Neutral citation: [2022] KEHC 252 (KLR)

Republic of Kenya

In the High Court at Nairobi (Milimani Commercial Courts Commercial and Tax Division)

Commercial and Tax

Commercial Civil Case E365 of 2020

DAS Majanja, J

March 29, 2022

Between

Metropole Holdings Limited

1st Plaintiff

Teresa C. Maina

2nd Plaintiff

and

Access Bank (Kenya) PLC

Defendant

Judgment

1. Introduction and backgroundAt the time material to this suit, the 1st Plaintiff (“Metropole”) operated a fixed deposit bank account number 210060/*****1/0 with the Defendant (“the Bank”) where a banker-customer relationship developed between the parties.

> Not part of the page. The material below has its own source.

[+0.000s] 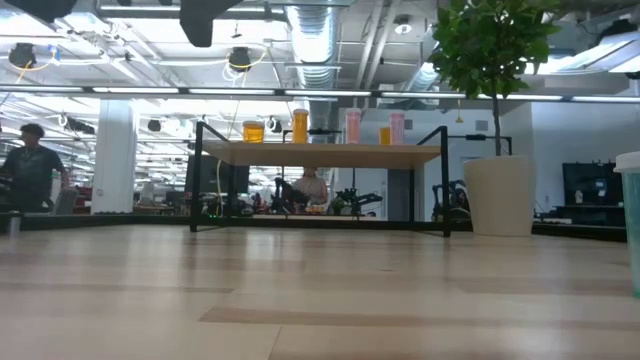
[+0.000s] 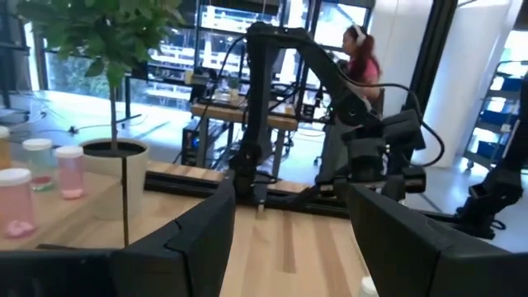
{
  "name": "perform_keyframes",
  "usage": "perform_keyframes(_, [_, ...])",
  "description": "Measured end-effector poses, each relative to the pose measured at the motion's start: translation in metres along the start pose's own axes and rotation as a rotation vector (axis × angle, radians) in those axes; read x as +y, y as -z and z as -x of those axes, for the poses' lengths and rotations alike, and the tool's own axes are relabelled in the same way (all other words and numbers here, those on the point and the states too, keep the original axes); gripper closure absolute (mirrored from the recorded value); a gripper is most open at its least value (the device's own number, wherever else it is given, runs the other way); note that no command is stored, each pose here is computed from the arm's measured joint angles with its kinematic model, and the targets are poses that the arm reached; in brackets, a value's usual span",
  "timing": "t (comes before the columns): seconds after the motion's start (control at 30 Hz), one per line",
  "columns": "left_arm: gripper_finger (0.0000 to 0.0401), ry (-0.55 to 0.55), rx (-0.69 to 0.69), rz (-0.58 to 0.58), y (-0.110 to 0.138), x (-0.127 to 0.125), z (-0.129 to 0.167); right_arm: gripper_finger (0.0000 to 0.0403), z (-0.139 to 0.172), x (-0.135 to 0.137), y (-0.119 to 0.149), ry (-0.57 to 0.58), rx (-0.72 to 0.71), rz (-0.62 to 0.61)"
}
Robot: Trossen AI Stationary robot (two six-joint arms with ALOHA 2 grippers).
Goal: Pick and place medicine bottles onto shelf by color
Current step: Put the small blue pill bottle on the shelf
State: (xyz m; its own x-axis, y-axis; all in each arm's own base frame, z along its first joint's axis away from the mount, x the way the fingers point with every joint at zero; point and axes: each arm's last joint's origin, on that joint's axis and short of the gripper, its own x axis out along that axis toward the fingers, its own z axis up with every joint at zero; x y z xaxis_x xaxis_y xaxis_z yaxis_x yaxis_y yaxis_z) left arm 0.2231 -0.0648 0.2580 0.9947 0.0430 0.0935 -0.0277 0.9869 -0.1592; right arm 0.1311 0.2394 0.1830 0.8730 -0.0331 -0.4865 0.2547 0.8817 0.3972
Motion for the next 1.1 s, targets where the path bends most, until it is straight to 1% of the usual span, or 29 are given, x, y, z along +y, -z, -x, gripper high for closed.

2. The Plaintiffs filed this suit by the Plaint dated 16th September 2020 as amended on 28th September 2020 claiming that in December 2019, the 2nd Plaintiff, Metropole’s director, noticed from Metropole’s bank statement that the bank account had two unauthorized debits of KES. 49,266,767. 00 with a narration of a loan repayment in respect of Pinakim Africa Limited (“Pinakim”) and KES. 18,967,110. 00 also with a narration of a loan repayment in respect of Samhua Investment Ltd (“Samhua”). The Plaintiffs further aver that on 14thFebruary 2020 they noted another unauthorized debit of KES. 20,857,722. 51 with a narration of “loan repayment” which debits were in breach of the duty of care owed by the Bank to the Plaintiffs.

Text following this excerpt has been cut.